_ABOUT THIS TASK_
In the entries that follow, find the word "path" and report each line it is on.

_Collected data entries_
══════

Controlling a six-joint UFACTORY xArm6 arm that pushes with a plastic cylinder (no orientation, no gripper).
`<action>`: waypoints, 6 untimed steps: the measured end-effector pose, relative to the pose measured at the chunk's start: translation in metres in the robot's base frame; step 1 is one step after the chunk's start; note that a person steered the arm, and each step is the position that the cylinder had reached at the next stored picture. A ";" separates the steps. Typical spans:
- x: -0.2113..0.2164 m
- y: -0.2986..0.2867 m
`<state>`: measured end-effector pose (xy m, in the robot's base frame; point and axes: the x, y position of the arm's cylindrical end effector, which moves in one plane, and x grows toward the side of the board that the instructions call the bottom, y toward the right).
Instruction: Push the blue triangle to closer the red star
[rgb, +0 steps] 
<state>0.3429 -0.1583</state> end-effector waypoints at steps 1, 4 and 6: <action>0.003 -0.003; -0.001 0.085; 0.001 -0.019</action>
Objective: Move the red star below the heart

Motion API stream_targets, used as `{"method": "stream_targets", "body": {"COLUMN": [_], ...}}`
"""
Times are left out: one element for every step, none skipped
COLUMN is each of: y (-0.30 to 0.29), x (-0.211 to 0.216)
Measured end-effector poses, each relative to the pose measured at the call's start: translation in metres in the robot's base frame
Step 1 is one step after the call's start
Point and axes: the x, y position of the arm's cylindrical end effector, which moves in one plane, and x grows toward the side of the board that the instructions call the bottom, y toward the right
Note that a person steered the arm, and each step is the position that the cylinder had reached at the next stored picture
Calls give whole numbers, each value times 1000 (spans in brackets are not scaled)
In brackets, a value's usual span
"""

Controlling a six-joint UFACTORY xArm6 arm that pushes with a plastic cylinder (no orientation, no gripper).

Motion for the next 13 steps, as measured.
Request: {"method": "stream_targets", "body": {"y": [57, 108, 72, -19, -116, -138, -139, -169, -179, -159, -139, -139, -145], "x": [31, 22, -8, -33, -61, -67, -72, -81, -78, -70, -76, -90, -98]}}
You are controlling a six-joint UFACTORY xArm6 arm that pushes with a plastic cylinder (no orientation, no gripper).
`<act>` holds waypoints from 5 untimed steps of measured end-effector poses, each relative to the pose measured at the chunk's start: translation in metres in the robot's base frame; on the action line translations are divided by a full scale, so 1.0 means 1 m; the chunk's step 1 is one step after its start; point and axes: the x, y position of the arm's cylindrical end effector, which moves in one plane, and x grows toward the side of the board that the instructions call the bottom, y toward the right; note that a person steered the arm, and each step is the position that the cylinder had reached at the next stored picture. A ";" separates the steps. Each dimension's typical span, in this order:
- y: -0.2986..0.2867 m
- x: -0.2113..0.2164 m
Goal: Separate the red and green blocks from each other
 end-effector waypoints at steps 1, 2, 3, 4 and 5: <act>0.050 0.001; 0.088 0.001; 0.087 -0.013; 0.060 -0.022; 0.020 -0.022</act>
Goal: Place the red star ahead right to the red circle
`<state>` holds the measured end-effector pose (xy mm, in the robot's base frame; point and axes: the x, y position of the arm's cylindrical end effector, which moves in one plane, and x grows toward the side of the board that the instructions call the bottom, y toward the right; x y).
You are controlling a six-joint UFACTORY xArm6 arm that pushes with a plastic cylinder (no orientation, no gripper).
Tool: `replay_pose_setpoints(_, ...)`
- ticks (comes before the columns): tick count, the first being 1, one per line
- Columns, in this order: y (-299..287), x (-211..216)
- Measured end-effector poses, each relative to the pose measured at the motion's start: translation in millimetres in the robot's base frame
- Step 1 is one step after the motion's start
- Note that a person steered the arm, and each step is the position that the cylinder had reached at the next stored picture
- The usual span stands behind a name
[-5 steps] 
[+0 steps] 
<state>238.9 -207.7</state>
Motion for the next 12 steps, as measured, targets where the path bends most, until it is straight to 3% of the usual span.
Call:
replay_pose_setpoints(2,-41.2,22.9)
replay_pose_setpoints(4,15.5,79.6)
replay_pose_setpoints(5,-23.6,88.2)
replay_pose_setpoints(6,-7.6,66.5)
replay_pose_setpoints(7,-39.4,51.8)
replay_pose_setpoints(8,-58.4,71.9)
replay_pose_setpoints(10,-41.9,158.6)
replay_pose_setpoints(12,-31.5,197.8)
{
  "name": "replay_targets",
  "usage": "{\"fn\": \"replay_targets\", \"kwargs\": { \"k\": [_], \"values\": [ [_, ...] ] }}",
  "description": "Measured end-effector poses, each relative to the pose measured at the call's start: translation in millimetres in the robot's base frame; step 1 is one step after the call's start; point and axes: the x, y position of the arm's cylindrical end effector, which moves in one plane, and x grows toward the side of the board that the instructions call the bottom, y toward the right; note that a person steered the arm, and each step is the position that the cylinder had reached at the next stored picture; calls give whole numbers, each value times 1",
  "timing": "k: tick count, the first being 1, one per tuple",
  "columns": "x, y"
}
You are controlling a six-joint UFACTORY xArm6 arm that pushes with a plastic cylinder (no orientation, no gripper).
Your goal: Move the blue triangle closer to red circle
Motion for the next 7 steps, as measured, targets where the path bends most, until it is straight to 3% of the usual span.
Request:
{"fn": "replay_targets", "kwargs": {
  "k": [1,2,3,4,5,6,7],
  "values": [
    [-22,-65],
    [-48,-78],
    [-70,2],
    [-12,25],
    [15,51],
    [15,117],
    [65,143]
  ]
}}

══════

_WRITTEN REPLY_
Motion for the next 12 steps, as measured, targets where the path bends most, until it is straight to 3% of the usual span.
Motion for the next 7 steps, as measured, targets where the path bends most, until it is straight to 3% of the usual span.

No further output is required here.